真剣な表情で先ほど話しあった明日の練習試合のことを話した。
「――…ということじゃ。今までの練習、発揮して来い」
「フッ 組み合わせは俺が決めさせてもらいます」
「良かろう。決まり次第報告しとくれ」
「わかりました」
「(手塚とはまた違った…しかししっかりしておる。さすが全部員をまとめる力を持つ男じゃ…)」
〜渡邊が監督をする幸村のグループでは…〜
「幸村〜、ちょいこっちきぃ」
お気楽な調子で幸村に声をかけ、手まねきをする。
肩にジャージを羽織り、組んでいた腕をほどいて呼ばれる方へ向かった。
ベンチに座っている渡邊は幸村と目を合わせるとニヤリ、とした笑みを見せて先ほどの差なしの内容を打ち明かした。
「――っちゅーことや」
「……で?」
教師と話をしているように感じさせない幸村の対応に渡邊は苦笑した。
溜息を零す幸村は渡邊から視線を外さない。
「組み合わせは自分たちで決めたらええ。」
「先生が決めなくていいんですか?」
「おん」
「はぁ…じゃあ決めたら報告します」
「よろしゅう」
ひらひらと手を振って、幸村を練習に戻させた。
〜朔弥が監督をする白石のグループでは…〜
他のグループと同様、リーダーとして動いている白石を呼ぶのではなく、全員の集合を呼び掛けた。

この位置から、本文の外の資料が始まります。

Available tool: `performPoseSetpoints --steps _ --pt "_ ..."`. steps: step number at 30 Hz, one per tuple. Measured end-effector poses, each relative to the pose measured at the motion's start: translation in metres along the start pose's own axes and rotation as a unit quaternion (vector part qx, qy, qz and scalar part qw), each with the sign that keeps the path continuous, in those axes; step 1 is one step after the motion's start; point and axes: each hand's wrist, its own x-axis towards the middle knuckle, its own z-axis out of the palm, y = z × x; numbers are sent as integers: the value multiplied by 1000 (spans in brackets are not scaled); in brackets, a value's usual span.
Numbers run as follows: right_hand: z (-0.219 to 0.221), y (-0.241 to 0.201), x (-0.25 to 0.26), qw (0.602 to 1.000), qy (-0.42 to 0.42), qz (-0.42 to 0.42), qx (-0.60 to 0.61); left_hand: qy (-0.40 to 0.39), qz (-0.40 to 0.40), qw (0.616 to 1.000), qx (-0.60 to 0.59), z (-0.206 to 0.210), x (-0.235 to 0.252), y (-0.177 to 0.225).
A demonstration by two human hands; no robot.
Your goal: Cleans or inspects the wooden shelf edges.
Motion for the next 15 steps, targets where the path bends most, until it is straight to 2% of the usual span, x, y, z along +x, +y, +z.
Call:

ロードが初日よりも幾分か早く終わったのもあり、全員が休憩に入っている。
「朔弥ちゃん、監督同士でなに話してたんや?」
「それを、今言う…」
ドリンクを飲みながら話の内容をすべて聞いているが、その中でも白石は真剣な表情で聞いていた。
今のこのグループ、つまり普段試合できない相手で試合できる。ということになる。
「おもしろそうっすね!」
「せやけど、誰と誰が組むんや?」
「確かに。それは僕も思うな…」
「朔弥のことじゃ。なんか考えがあるんじゃなか?」
「………」
「白石…。このあと、組み合わせの話するから…」
「おん」
「じゃあ、今日は…。ラリー100を3セット。ペナルティーは素振り100と外回り1周3分を5回」
「「「げ」」」
「……」
「「「了解……」」」
「忍足は、白石が戻るまで不二達と一緒に」
「了解や」
それぞれラケットを持ってコートに行く。
朔弥と白石はベンチに腰をおろして意見を出し合った。
誰がダブルスに出るのか。
バランスを考えないといけない。
また、相性も考慮しないと能力は発揮できないと考えて。
組み合わせが決まったのは、10分後のことだった。